JPedal library in java is usually used to convert pdf to XML or HTML. However, I needed to know if we could extract data from HTML5 document and save it to XML using JPedal library API? Is there any other possible alternative to this?
java中的JPedal库通常用于将pdf转换为XML或HTML。但是,我需要知道我们是否可以从HTML5文档中提取数据并使用JPedal库API将其保存到XML?还有其他可能的选择吗?
Also , I am trying to parse HTML5 document using Java and store it in XML. are there any good solutions to find just specific tags and render an XML out of them?
此外,我试图使用Java解析HTML5文档并将其存储在XML中。有什么好的解决方案可以找到特定的标签并从中呈现XML吗?
Please do let me know . Thank you.
请告诉我。谢谢。
1 个解决方案
#1
0
There are a number of Java HTML parsers out there, but I recommend using the HTML5 parser from validator.nu available for download from here: http://about.validator.nu/htmlparser/.
有很多Java HTML解析器,但我建议使用validator.nu中的HTML5解析器,可以从这里下载:http://about.validator.nu/htmlparser/。
Written to use the HTML5 parser algorithm by one of the main protagonists of HTML5, Henri Sivonen of Mozilla, you won't find a more reliable HTML parser and it creates a true DOM that can be manipulated using standard XML tools and queried for hyperlinks using XPath. There are examples of how to use XSLT transformations with it and how to get an XML serialization of the created DOM.
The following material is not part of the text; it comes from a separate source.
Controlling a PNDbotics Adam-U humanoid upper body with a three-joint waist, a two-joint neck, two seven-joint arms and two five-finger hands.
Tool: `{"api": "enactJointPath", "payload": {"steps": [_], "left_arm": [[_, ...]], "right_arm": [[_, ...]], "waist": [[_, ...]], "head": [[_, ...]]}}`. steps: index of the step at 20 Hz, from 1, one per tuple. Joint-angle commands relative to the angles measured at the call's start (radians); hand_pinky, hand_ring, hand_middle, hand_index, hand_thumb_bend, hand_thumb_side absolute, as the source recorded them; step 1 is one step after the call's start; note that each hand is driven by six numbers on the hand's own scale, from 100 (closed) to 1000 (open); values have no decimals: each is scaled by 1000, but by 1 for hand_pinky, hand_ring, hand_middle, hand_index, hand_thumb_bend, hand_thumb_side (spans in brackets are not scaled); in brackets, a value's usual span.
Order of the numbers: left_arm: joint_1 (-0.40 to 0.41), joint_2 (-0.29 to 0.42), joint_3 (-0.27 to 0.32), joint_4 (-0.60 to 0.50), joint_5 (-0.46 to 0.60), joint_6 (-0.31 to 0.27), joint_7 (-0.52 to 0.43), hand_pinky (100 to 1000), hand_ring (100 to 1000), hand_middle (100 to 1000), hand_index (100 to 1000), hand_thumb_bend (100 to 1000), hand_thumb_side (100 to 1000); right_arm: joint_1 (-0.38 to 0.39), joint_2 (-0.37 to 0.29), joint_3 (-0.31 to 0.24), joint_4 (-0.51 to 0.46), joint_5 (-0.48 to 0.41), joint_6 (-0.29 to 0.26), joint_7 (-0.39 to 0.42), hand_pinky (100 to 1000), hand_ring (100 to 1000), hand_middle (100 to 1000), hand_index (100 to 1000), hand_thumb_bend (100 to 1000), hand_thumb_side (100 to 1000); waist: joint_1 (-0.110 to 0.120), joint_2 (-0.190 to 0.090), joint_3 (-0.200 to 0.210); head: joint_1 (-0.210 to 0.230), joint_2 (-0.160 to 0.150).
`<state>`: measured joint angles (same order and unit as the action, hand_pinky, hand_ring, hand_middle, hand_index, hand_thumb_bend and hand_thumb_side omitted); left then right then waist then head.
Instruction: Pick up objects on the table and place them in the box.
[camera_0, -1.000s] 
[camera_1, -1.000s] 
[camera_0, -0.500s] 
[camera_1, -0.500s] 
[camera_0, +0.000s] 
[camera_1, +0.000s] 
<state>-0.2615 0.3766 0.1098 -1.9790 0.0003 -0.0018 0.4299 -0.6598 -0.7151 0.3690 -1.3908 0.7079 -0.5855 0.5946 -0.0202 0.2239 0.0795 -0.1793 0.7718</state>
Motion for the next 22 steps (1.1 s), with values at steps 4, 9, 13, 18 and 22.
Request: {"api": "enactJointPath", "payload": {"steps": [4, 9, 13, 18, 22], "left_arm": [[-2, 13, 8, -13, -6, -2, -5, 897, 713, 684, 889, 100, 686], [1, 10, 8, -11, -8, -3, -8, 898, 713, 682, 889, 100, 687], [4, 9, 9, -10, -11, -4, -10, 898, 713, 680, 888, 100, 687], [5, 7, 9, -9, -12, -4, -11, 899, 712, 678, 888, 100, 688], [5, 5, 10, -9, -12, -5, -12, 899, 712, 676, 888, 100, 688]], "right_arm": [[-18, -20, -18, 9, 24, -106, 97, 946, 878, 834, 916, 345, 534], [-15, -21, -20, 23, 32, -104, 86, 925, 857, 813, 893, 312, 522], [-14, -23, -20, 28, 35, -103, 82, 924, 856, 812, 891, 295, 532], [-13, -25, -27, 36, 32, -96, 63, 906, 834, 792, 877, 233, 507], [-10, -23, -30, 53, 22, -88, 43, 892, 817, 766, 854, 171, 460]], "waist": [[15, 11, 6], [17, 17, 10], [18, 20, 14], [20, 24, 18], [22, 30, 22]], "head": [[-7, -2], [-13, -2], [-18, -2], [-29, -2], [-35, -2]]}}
编写为使用HTML5的主要角色之一的HTML5解析器算法,Mozilla的Henri Sivonen,你将找不到更可靠的HTML解析器,它创建了一个真正的DOM,可以使用标准XML工具进行操作并查询超链接使用XPath的。有一些如何使用XSLT转换以及如何获取创建的DOM的XML序列化的示例。
#1
0
There are a number of Java HTML parsers out there, but I recommend using the HTML5 parser from validator.nu available for download from here: http://about.validator.nu/htmlparser/.
有很多Java HTML解析器,但我建议使用validator.nu中的HTML5解析器,可以从这里下载:http://about.validator.nu/htmlparser/。
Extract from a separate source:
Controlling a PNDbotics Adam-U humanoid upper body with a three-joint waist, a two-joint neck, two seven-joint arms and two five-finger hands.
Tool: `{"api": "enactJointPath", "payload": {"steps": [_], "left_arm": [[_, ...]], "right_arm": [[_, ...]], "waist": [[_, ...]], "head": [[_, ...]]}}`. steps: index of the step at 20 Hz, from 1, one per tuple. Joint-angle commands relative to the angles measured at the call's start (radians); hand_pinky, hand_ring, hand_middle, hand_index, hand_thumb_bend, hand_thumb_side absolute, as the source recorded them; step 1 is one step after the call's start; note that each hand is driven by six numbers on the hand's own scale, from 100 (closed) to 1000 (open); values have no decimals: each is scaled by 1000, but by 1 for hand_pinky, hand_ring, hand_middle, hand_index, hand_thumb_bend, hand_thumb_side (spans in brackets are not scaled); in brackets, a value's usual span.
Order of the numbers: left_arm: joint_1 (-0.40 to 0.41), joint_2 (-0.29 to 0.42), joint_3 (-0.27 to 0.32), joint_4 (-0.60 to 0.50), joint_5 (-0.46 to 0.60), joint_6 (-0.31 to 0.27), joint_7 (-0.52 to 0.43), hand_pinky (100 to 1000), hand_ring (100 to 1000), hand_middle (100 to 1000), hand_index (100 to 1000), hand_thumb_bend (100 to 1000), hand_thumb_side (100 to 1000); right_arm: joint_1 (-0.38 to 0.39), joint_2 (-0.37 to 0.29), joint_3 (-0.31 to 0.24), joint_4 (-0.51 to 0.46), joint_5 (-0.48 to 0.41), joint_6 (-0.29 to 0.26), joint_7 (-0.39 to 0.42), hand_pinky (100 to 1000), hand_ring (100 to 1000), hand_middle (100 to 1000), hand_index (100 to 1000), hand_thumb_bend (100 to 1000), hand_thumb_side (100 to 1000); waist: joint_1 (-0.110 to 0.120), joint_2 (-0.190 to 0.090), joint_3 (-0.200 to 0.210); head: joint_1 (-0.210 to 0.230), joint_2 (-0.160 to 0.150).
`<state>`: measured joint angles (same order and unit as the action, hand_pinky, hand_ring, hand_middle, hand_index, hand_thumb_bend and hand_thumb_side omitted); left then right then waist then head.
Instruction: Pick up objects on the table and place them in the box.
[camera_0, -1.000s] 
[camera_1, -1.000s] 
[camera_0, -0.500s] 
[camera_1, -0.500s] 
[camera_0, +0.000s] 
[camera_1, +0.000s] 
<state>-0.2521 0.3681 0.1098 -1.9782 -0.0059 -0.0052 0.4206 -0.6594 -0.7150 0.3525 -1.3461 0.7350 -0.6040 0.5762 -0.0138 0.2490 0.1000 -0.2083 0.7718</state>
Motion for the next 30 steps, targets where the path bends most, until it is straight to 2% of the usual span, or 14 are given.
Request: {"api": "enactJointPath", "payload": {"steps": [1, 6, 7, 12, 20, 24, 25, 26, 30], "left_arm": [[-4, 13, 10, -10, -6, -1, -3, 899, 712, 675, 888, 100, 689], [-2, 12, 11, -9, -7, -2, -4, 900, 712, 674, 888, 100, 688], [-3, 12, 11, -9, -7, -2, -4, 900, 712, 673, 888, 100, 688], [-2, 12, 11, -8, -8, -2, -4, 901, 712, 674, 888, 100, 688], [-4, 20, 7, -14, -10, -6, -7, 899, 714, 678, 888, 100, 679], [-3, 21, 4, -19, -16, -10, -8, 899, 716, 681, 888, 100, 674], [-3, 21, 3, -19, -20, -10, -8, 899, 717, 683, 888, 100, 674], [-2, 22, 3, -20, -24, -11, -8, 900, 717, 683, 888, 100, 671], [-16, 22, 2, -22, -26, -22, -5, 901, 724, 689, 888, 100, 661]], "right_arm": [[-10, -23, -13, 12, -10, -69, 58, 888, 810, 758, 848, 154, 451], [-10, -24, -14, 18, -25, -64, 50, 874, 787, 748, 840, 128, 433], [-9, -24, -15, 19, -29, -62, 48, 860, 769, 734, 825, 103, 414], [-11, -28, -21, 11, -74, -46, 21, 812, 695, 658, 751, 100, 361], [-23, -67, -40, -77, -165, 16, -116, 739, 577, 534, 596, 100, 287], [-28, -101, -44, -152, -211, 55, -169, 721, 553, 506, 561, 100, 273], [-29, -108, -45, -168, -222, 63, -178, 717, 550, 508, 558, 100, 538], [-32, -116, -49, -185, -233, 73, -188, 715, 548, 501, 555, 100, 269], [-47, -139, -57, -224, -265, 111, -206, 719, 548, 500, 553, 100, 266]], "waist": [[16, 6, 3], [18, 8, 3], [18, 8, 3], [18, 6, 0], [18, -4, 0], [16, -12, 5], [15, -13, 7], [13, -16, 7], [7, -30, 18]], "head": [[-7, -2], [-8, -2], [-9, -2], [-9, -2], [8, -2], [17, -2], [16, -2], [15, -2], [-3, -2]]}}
Written to use the HTML5 parser algorithm by one of the main protagonists of HTML5, Henri Sivonen of Mozilla, you won't find a more reliable HTML parser and it creates a true DOM that can be manipulated using standard XML tools and queried for hyperlinks using XPath. There are examples of how to use XSLT transformations with it and how to get an XML serialization of the created DOM.
编写为使用HTML5的主要角色之一的HTML5解析器算法,Mozilla的Henri Sivonen,你将找不到更可靠的HTML解析器,它创建了一个真正的DOM,可以使用标准XML工具进行操作并查询超链接使用XPath的。有一些如何使用XSLT转换以及如何获取创建的DOM的XML序列化的示例。